Only the lines from the start of the material through the line containing "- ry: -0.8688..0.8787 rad" are to be extracted, exactly as they appear.
START SOURCE DATA
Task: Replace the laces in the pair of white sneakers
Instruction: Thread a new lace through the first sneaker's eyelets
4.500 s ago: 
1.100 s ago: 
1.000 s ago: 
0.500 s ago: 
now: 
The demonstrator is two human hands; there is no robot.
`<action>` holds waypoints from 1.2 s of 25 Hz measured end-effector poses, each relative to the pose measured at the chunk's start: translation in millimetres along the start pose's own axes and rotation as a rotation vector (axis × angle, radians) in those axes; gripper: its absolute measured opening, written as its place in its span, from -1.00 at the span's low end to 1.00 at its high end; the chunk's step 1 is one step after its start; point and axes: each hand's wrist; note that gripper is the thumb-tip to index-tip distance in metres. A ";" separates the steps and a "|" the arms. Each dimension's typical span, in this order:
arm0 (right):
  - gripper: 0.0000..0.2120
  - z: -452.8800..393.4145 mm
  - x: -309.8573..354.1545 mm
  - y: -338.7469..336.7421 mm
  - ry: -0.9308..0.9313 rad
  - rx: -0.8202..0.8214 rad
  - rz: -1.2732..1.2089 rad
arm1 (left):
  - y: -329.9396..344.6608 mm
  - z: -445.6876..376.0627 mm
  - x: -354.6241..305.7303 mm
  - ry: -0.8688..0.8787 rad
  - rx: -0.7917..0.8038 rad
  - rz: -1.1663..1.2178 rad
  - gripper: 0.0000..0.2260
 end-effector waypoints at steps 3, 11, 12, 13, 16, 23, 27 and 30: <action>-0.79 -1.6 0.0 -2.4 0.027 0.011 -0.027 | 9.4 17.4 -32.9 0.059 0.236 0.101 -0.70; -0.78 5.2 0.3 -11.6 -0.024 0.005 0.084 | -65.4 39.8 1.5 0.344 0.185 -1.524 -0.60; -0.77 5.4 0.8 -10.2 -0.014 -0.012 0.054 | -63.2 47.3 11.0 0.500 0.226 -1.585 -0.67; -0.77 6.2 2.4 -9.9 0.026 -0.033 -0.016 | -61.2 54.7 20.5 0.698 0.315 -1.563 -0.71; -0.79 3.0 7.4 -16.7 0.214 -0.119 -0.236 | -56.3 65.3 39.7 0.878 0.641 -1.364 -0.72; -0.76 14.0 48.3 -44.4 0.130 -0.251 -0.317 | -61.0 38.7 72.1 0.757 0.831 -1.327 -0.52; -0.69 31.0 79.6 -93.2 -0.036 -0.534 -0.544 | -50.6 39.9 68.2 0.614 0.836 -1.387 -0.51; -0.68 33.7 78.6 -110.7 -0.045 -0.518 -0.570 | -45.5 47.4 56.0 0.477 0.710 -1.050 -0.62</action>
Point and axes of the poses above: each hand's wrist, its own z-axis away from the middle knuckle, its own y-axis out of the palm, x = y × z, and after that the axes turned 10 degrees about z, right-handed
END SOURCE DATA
### SOLUTION TO THIS EXERCISE
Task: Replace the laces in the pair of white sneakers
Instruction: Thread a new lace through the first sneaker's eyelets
4.500 s ago: 
1.100 s ago: 
1.000 s ago: 
0.500 s ago: 
now: 
The demonstrator is two human hands; there is no robot.
`<action>` holds waypoints from 1.2 s of 25 Hz measured end-effector poses, each relative to the pose measured at the chunk's start: translation in millimetres along the start pose's own axes and rotation as a rotation vector (axis × angle, radians) in those axes; gripper: its absolute measured opening, written as its place in its span, from -1.00 at the span's low end to 1.00 at its high end; the chunk's step 1 is one step after its start; point and axes: each hand's wrist; note that gripper is the thumb-tip to index-tip distance in metres. A ";" separates the steps and a "|" the arms. Each dimension's typical span, in this order:
arm0 (right):
  - gripper: 0.0000..0.2120
  - z: -452.8800..393.4145 mm
  - x: -309.8573..354.1545 mm
  - y: -338.7469..336.7421 mm
  - ry: -0.9308..0.9313 rad
  - rx: -0.8202..0.8214 rad
  - rz: -1.2732..1.2089 rad
arm1 (left):
  - y: -329.9396..344.6608 mm
  - z: -445.6876..376.0627 mm
  - x: -354.6241..305.7303 mm
  - ry: -0.8688..0.8787 rad

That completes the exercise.